[Provided material — start]
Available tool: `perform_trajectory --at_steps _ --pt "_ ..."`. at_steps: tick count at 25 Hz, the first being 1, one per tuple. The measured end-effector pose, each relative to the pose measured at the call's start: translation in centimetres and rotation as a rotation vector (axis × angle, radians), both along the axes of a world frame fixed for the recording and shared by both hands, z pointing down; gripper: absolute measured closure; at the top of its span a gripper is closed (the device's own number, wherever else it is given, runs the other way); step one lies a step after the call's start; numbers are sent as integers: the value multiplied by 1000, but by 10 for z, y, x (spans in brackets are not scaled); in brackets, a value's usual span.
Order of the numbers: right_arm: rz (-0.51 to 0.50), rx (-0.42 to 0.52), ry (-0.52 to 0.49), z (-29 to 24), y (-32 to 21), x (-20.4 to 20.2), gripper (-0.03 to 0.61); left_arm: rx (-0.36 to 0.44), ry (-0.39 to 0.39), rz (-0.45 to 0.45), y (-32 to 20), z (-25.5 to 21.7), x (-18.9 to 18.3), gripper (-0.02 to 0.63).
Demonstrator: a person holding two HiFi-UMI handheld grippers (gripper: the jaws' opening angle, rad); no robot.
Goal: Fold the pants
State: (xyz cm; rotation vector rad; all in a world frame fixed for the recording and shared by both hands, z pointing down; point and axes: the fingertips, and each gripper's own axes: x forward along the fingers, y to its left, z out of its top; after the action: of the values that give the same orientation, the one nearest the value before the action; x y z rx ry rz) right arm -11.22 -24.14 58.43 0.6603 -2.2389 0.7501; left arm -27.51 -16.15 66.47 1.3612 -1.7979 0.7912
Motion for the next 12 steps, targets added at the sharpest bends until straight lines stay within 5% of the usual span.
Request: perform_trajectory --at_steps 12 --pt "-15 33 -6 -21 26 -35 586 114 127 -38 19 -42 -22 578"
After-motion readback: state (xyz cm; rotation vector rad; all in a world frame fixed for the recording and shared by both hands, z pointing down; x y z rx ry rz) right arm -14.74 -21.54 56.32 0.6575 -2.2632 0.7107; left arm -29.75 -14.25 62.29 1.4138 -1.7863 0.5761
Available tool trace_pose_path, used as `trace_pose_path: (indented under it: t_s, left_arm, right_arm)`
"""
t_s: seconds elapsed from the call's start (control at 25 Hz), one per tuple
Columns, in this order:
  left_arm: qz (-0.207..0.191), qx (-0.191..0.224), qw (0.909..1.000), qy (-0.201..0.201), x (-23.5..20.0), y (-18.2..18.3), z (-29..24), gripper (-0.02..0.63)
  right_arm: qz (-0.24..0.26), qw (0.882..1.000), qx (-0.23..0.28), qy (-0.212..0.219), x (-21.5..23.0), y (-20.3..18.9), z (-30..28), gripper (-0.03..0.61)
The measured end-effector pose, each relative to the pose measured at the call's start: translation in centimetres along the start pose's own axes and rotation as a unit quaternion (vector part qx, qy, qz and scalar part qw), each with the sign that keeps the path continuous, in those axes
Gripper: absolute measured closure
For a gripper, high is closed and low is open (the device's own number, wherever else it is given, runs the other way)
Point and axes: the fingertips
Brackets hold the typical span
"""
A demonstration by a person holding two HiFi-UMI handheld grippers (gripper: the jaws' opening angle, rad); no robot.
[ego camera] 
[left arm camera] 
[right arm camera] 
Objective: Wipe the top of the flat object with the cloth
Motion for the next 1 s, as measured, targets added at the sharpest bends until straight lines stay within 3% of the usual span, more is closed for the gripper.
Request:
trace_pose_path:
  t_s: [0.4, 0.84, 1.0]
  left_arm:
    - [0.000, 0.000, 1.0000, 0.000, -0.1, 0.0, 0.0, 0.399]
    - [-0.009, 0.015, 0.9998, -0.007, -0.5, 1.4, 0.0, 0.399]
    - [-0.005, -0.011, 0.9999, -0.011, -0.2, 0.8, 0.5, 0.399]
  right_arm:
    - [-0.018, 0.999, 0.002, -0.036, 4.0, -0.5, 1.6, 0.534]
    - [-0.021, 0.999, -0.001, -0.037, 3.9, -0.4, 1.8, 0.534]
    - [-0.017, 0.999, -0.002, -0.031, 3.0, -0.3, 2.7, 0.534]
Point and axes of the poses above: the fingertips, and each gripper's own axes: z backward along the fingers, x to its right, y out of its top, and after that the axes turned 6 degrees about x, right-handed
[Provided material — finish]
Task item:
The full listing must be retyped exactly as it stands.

Problem solution:
Available tool: `perform_trajectory --at_steps _ --pt "_ ..."`. at_steps: tick count at 25 Hz, the first being 1, one per tuple. The measured end-effector pose, each relative to the pose measured at the call's start: translation in centimetres and rotation as a rotation vector (axis × angle, radians), both along the axes of a world frame fixed for the recording and shared by both hands, z pointing down; gripper: absolute measured closure; at the top of its span a gripper is closed (the device's own number, wherever else it is given, runs the other way); step one lies a step after the call's start; numbers are sent as integers: the value multiplied by 1000, but by 10 for z, y, x (spans in brackets are not scaled); in brackets, a value's usual span.
Order of the numbers: right_arm: rz (-0.51 to 0.50), rx (-0.42 to 0.52), ry (-0.52 to 0.49), z (-29 to 24), y (-32 to 21), x (-20.4 to 20.2), gripper (-0.03 to 0.61); left_arm: rx (-0.36 to 0.44), ry (-0.39 to 0.39), rz (-0.45 to 0.45), y (-32 to 20), z (-25.5 to 21.7), x (-18.9 to 18.3), gripper (-0.02 to 0.63).
Demonstrator: a person holding two HiFi-UMI handheld grippers (gripper: the jaws' opening angle, rad); no robot.
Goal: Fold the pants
State: (xyz cm; rotation vector rad; all in a world frame fixed for the recording and shared by both hands, z pointing down; point and axes: the fingertips, and each gripper's own axes: x forward along the fingers, y to its left, z out of its top; after the action: of the values that give the same orientation, the one nearest the value before the action; x y z rx ry rz) right arm -11.22 -24.14 58.43 0.6603 -2.2389 0.7501; left arm -27.51 -16.15 66.47 1.3612 -1.7979 0.7912
Motion for the next 12 steps, targets added at the sharpest bends until straight lines stay within 5% of the usual span.
Request: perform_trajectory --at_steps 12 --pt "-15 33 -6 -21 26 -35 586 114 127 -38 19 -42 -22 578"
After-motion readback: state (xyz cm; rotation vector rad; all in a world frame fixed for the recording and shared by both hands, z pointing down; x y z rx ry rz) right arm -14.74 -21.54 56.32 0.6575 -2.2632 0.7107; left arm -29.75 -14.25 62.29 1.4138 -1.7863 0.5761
Available tool trace_pose_path, used as `trace_pose_path: (indented under it: t_s, left_arm, right_arm)`
"""
t_s: seconds elapsed from the call's start (control at 25 Hz), one per tuple
Columns, in this order:
  left_arm: qz (-0.207..0.191), qx (-0.191..0.224), qw (0.909..1.000), qy (-0.201..0.201), x (-23.5..20.0), y (-18.2..18.3), z (-29..24), gripper (-0.02..0.63)
  right_arm: qz (-0.24..0.26), qw (0.882..1.000), qx (-0.23..0.28), qy (-0.212..0.219), x (-21.5..23.0), y (-20.3..18.9), z (-30..28), gripper (-0.03..0.61)
The measured end-effector pose, each relative to the pose measured at the call's start: translation in centimetres along the start pose's own axes and rotation as a unit quaternion (vector part qx, qy, qz and scalar part qw), each with the sign that keeps the path continuous, in those axes
Gripper: absolute measured closure
For a gripper, high is closed and low is open (the device's own number, wherever else it is given, runs the other way)
Point and axes: the fingertips
Brackets hold the typical span
"""
A demonstration by a person holding two HiFi-UMI handheld grippers (gripper: the jaws' opening angle, rad); no robot.
[ego camera] 
[left arm camera] 
[right arm camera] 
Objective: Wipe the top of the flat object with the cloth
Motion for the next 1 s, as measured, targets added at the sharpest bends until straight lines stay within 3% of the usual span, more is closed for the gripper.
Request:
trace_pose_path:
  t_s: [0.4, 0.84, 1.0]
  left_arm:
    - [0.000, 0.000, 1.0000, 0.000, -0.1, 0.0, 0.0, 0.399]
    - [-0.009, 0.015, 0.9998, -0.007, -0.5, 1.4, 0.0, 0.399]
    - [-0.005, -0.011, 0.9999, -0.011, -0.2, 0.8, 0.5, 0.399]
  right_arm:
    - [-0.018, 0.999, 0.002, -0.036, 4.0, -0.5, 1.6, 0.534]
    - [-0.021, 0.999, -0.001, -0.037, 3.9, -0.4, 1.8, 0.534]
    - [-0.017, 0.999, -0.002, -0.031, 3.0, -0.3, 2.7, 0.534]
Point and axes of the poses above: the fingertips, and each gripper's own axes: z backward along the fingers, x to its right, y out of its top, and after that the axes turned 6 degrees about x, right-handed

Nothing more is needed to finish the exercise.